## [Assigned task]
Below are the entries; return every line among them that holds the word "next".

[Opening Data supplied section]

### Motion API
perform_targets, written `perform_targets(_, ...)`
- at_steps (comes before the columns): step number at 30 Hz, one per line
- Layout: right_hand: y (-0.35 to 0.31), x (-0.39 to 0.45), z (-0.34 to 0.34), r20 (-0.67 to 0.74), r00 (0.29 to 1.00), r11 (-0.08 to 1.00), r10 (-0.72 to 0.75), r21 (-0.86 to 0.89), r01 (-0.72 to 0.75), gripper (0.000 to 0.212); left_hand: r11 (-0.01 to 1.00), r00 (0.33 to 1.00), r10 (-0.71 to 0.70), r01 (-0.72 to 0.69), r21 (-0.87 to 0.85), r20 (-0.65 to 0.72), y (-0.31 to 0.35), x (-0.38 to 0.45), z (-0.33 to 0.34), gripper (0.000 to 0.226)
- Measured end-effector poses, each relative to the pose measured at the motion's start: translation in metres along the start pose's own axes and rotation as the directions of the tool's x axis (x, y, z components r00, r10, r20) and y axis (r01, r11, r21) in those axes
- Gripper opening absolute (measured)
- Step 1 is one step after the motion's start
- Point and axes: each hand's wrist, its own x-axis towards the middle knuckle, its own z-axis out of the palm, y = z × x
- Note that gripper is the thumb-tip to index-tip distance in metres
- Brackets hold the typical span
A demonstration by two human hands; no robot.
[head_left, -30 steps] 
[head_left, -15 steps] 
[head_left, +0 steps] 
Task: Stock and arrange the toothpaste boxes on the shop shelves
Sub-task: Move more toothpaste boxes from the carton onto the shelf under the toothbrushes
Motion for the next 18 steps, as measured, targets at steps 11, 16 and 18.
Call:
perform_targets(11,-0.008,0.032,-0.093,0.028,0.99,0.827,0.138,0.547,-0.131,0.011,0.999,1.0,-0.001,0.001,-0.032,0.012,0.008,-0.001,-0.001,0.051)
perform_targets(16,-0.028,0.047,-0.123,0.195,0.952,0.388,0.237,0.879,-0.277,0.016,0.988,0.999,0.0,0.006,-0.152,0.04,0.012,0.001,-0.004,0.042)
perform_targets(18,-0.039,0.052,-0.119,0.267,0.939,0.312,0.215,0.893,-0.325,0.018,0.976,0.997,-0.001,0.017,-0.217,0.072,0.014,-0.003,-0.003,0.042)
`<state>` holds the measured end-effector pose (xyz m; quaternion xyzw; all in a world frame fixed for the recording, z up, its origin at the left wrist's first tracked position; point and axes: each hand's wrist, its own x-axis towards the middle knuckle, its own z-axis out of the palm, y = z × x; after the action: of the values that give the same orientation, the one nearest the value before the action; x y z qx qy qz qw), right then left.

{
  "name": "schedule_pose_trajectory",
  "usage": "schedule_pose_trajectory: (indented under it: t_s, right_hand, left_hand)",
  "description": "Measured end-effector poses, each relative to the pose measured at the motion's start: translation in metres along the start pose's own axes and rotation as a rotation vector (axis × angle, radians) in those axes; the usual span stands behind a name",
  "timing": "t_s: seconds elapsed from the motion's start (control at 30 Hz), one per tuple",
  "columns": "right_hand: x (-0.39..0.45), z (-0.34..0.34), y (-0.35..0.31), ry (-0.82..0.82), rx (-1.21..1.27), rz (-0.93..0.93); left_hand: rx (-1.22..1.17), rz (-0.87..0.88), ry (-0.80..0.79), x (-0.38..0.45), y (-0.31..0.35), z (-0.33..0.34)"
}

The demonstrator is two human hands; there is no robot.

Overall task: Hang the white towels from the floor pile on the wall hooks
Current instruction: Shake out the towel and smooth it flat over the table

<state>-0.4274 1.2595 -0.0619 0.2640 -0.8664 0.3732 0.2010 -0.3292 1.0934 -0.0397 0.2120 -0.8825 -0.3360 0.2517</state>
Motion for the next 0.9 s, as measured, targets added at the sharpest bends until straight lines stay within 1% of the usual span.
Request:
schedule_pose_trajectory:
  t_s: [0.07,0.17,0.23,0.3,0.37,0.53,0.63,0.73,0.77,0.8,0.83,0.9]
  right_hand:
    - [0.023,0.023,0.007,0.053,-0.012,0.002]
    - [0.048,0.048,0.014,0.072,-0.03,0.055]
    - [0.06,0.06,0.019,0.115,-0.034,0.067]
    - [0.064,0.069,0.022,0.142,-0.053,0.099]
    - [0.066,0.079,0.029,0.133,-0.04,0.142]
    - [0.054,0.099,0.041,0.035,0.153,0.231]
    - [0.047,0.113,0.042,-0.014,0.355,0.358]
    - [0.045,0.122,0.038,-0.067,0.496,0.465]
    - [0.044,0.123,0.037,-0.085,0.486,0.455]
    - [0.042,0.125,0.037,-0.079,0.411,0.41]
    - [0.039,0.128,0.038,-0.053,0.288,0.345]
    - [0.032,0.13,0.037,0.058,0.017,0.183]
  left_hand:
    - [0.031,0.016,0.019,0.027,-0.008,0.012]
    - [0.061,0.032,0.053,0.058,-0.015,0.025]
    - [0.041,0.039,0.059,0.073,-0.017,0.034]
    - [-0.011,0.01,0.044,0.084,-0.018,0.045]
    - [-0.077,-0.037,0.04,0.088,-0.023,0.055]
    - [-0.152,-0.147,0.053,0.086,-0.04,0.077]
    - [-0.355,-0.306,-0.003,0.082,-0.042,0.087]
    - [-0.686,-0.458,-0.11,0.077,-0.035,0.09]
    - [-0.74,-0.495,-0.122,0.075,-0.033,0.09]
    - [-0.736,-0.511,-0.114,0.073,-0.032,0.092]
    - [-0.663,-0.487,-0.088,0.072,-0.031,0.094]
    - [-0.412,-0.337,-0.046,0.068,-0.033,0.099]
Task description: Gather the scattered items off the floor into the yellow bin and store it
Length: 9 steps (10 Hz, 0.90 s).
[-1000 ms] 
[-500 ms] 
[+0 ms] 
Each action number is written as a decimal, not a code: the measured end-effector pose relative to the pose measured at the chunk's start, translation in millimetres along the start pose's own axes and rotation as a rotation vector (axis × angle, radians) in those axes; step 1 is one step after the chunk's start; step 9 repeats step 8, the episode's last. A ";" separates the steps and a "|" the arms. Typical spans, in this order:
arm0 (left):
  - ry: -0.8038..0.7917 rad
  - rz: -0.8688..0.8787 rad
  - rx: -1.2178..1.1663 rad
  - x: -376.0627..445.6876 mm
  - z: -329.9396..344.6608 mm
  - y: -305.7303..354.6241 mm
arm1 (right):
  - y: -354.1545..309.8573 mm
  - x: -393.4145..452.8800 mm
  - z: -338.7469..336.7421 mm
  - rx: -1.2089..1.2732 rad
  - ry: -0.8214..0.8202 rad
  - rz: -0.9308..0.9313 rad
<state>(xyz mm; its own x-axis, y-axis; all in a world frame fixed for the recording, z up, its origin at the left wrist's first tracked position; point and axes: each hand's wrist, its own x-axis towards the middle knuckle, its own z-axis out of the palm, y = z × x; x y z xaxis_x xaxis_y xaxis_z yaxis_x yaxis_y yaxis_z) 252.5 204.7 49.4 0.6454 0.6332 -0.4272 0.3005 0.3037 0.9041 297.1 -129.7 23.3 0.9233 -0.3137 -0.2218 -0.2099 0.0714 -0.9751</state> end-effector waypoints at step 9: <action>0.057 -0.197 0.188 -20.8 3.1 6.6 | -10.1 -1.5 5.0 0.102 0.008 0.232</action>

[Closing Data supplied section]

## [Exercise response]
Motion for the next 18 steps, as measured, targets at steps 11, 16 and 18.
Motion for the next 0.9 s, as measured, targets added at the sharpest bends until straight lines stay within 1% of the usual span.

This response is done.